Citi and American Airlines have cracked down on customers they say are abusing the airline’s rewards program, signing up for multiple accounts fraudulently just to get airline miles, according to a report by Bloomberg.
The move has a number of customers taking to social media to complain, saying that they were incorrectly targeted by the campaign. There are others who sign up for multiple cards as a hobby and take advantage of the offers, and they have been complaining as well.
Some people will open multiple accounts with AAdvantage, using a fraudulent name and a false email address, and then accept an offer for a Citi credit card, which could come with a perk of as many as 70,000 miles.
Some customers’ accounts were locked because they responded to multiple offers from the company.

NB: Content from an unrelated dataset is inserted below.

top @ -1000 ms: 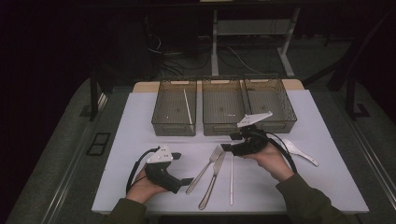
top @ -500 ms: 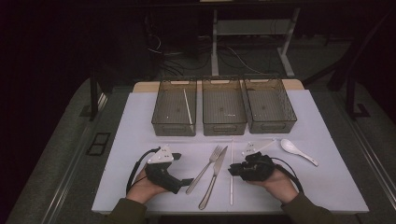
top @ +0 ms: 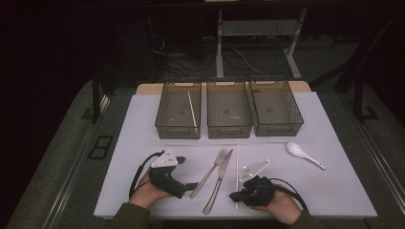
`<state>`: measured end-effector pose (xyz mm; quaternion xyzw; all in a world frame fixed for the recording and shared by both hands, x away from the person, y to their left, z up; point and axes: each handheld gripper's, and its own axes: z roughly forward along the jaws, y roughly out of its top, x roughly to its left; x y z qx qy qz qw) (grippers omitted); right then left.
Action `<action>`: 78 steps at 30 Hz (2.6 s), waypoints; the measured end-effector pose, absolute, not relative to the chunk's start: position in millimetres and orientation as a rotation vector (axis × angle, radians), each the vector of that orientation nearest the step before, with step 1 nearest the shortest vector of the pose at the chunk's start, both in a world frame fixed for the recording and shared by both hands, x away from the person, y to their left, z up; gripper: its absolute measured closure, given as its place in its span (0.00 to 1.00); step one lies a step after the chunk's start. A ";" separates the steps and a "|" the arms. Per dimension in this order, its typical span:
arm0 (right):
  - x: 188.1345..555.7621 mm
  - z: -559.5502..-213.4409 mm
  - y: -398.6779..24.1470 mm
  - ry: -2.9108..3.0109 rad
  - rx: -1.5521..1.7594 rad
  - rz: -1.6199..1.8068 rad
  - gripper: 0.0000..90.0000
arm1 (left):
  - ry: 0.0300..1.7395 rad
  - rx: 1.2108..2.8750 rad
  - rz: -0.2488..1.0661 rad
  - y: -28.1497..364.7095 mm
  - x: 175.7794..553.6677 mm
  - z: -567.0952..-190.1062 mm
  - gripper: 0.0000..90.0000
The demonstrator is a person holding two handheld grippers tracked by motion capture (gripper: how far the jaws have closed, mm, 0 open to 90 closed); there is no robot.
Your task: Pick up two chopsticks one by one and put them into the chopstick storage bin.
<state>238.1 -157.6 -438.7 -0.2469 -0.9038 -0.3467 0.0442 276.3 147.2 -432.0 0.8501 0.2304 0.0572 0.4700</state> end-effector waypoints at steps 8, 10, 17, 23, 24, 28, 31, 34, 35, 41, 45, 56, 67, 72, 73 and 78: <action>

“We regularly monitor AAdvantage account activity and take appropriate action when we find cases where the member has violated our program policies or American’s conditions of carriage,” said Susannah Wesley-Ahlschwede, a spokeswoman for American Airlines Group Inc. “There is no recent change to our approach.”
A Citigroup spokesperson also said it hasn’t changed the way it approaches fraud. The company sometimes disallows a customer from getting a bonus if they’ve already collected one in the last four years.
One man said he found out through an email that his account with AAdvantage had been closed, and that some flights he booked a year in advance were no longer happening. American said he got his flight rewards through an “exploitative practice.”
The man, Kaden Stern, said he got the offers from people who were selling codes meant for potential customers, and that there was nothing that said the codes were not transferable.
“I know I’m not innocent, but I don’t think the way they’re doing it is the way it should be done,” Stern said. “Those sign-up bonuses weren’t supposed to be gotten, but the rules didn’t say I couldn’t.”